The reply should contain the full listing exactly as written and no pictures at all.

========================================

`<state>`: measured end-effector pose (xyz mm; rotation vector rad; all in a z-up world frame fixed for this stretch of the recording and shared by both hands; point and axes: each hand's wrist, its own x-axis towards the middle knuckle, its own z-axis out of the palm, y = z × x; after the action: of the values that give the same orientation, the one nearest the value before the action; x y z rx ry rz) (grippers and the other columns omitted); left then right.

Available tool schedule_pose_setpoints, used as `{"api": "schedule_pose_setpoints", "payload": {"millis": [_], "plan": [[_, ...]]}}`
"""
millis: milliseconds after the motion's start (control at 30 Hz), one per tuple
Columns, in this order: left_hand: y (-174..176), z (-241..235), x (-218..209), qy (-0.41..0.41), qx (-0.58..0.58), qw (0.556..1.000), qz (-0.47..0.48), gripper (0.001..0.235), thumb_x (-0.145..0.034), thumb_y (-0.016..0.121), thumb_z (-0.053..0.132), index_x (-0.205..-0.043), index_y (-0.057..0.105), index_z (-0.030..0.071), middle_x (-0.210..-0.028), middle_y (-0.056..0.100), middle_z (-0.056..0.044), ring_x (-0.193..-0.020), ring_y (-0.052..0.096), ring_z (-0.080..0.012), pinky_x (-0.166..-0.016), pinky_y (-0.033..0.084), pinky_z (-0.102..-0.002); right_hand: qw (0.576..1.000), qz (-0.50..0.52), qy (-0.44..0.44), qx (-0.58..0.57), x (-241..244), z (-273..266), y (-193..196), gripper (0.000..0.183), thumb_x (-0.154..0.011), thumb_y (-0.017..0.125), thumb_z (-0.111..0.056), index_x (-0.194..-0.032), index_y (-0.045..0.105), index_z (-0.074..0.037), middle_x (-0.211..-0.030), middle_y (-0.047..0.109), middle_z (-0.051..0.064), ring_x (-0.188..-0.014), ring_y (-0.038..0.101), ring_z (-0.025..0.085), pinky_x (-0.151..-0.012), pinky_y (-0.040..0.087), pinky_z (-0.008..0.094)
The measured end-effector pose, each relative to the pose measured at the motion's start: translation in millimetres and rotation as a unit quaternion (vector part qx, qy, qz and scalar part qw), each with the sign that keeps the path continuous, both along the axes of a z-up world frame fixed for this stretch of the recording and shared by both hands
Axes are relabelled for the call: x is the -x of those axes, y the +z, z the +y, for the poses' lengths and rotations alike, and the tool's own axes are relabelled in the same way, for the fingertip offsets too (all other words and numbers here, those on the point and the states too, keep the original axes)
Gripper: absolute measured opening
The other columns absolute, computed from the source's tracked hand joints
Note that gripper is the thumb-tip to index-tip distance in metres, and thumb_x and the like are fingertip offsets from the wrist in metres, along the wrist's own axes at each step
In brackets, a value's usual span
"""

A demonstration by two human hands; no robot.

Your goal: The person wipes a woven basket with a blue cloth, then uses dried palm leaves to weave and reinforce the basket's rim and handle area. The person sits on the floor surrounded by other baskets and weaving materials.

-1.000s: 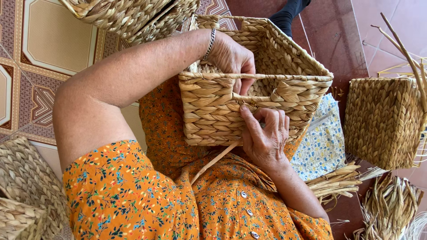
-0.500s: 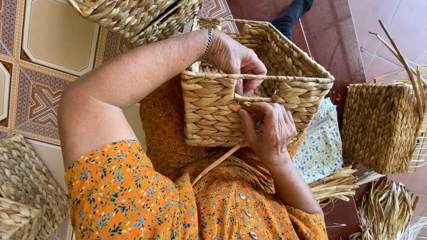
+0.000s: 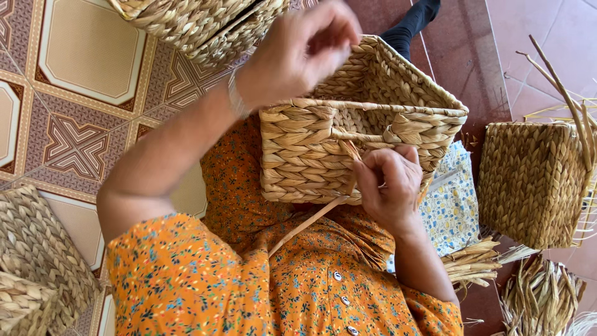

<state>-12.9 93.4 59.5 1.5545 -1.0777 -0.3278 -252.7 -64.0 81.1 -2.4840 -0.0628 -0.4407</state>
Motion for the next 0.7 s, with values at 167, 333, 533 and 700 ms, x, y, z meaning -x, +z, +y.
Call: {"api": "schedule_pose_setpoints", "payload": {"millis": [167,333,533,700], "plan": [[18.2,49.2,98.9,0.028,-0.022,0.96,-0.278,0.038,-0.097,0.075,0.018,-0.129,0.063,0.001,-0.105,0.059,-0.01,-0.097,0.058,-0.0273,-0.086,0.051,-0.043,0.963,0.081,-0.045,-0.255,19.5,-4.0,-3.7,0.014,-0.093,0.072,-0.001,-0.091,0.059,-0.007,-0.086,0.06,0.004,-0.074,0.054,0.017,-0.07,0.046,0.031],[1.5,30.8,137.0,0.083,-0.072,0.943,-0.315,0.04,-0.09,0.076,0.029,-0.121,0.066,0.005,-0.1,0.059,-0.007,-0.104,0.061,-0.0286,-0.083,0.05,-0.043,0.985,0.032,0.093,-0.141,16.6,7.5,4.4,0.019,-0.088,0.075,-0.002,-0.088,0.057,-0.006,-0.079,0.06,0.004,-0.072,0.057,0.019,-0.075,0.047,0.037],[-11.3,27.7,137.8,0.098,0.066,0.979,-0.164,0.023,-0.097,0.079,0.018,-0.114,0.069,0.006,-0.1,0.067,-0.007,-0.091,0.065,-0.0233,-0.083,0.055,-0.038,0.997,0.013,0.068,-0.019,-13.4,-12.6,28.8,0.016,-0.1,0.066,0.0,-0.114,0.06,-0.003,-0.118,0.069,0.016,-0.104,0.07,0.028,-0.089,0.057,0.038],[-10.7,31.7,136.0,0.138,0.094,0.983,-0.08,0.023,-0.09,0.085,0.017,-0.105,0.073,0.006,-0.088,0.069,-0.005,-0.078,0.068,-0.0187,-0.071,0.057,-0.034,0.993,0.062,0.045,0.092,-19.5,-8.9,28.7,0.035,-0.095,0.067,0.0,-0.13,0.061,-0.003,-0.114,0.071,0.014,-0.094,0.066,0.03,-0.082,0.053,0.04]]}}
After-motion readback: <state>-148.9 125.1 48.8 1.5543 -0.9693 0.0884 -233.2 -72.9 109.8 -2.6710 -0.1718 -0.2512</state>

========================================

YOUR SOLUTION>
`<state>`: measured end-effector pose (xyz mm; rotation vector rad; all in a z-up world frame fixed for this stretch of the recording and shared by both hands; point and axes: each hand's wrist, its own x-axis towards the middle knuckle, its own z-axis out of the palm, y = z × x; after the action: of the values that give the same orientation, the one nearest the value before the action; x y z rx ry rz) (grippers and the other columns omitted); left then right.

Available tool schedule_pose_setpoints, used as `{"api": "schedule_pose_setpoints", "payload": {"millis": [_], "plan": [[_, ...]]}}`
"""
millis: milliseconds after the motion's start (control at 30 Hz), one per tuple
Columns, in this order: left_hand: y (-174..176), z (-241..235), x (-218..209), qy (-0.41..0.41), qx (-0.58..0.58), qw (0.556..1.000), qz (-0.47..0.48), gripper (0.001..0.235), thumb_x (-0.145..0.034), thumb_y (-0.016..0.121), thumb_z (-0.053..0.132), index_x (-0.205..-0.043), index_y (-0.057..0.105), index_z (-0.030..0.071), middle_x (-0.210..-0.028), middle_y (-0.056..0.100), middle_z (-0.056..0.044), ring_x (-0.193..-0.020), ring_y (-0.052..0.096), ring_z (-0.080..0.012), pinky_x (-0.166..-0.016), pinky_y (-0.033..0.084), pinky_z (-0.102..-0.002); right_hand: qw (0.576..1.000), qz (-0.50..0.52), qy (-0.44..0.44), qx (-0.58..0.57), x (-241..244), z (-273..266), y (-193..196), gripper (0.000..0.183), thumb_x (-0.154..0.011), thumb_y (-0.017..0.125), thumb_z (-0.111..0.056), index_x (-0.194..-0.032), index_y (-0.045..0.105), index_z (-0.074..0.037), middle_x (-0.211..-0.030), middle_y (-0.047..0.109), middle_z (-0.051..0.064), ring_x (-0.188..-0.014), ring_y (-0.038..0.101), ring_z (-0.025..0.085), pinky_x (-0.151..-0.012), pinky_y (-0.040..0.087), pinky_z (-0.008..0.094)
The measured end-effector pose, each relative to the pose measured at the motion's start: translation in millimetres and rotation as a unit quaternion (vector part qx, qy, qz and scalar part qw), each with the sign that keeps the path continuous, both along the axes of a z-up world frame fixed for this stretch of the recording and shared by both hands
Axes are relabelled for the call: x is the -x of those axes, y the +z, z the +y, for the poses' lengths and rotations alike, and the tool's own axes are relabelled in the same way, for the fingertip offsets too (all other words and numbers here, those on the point and the states too, keep the original axes)
Gripper: absolute measured opening
The other columns absolute, computed from the source's tracked hand joints
Note that gripper is the thumb-tip to index-tip distance in metres, and thumb_x and the like are fingertip offsets from the wrist in metres, along the wrist's own axes at each step
In brackets, a value's usual span
"""

A demonstration by two human hands; no robot.

Your goal: The person wipes a woven basket with a blue cloth, then uses dried palm leaves to weave and reinforce the basket's rim and handle area. The person sits on the floor surrounded by other baskets and weaving materials.

-1.000s: 
-0.500s: 
+0.000s: 

<state>-12.9 93.4 59.5 1.5545 -1.0777 -0.3278 -252.7 -64.0 81.1 -2.4840 -0.0628 -0.4407</state>
Motion for the next 0.7 s, with values at 167, 333, 533 and 700 ms, x, y, z meaning -x, +z, +y.
Call: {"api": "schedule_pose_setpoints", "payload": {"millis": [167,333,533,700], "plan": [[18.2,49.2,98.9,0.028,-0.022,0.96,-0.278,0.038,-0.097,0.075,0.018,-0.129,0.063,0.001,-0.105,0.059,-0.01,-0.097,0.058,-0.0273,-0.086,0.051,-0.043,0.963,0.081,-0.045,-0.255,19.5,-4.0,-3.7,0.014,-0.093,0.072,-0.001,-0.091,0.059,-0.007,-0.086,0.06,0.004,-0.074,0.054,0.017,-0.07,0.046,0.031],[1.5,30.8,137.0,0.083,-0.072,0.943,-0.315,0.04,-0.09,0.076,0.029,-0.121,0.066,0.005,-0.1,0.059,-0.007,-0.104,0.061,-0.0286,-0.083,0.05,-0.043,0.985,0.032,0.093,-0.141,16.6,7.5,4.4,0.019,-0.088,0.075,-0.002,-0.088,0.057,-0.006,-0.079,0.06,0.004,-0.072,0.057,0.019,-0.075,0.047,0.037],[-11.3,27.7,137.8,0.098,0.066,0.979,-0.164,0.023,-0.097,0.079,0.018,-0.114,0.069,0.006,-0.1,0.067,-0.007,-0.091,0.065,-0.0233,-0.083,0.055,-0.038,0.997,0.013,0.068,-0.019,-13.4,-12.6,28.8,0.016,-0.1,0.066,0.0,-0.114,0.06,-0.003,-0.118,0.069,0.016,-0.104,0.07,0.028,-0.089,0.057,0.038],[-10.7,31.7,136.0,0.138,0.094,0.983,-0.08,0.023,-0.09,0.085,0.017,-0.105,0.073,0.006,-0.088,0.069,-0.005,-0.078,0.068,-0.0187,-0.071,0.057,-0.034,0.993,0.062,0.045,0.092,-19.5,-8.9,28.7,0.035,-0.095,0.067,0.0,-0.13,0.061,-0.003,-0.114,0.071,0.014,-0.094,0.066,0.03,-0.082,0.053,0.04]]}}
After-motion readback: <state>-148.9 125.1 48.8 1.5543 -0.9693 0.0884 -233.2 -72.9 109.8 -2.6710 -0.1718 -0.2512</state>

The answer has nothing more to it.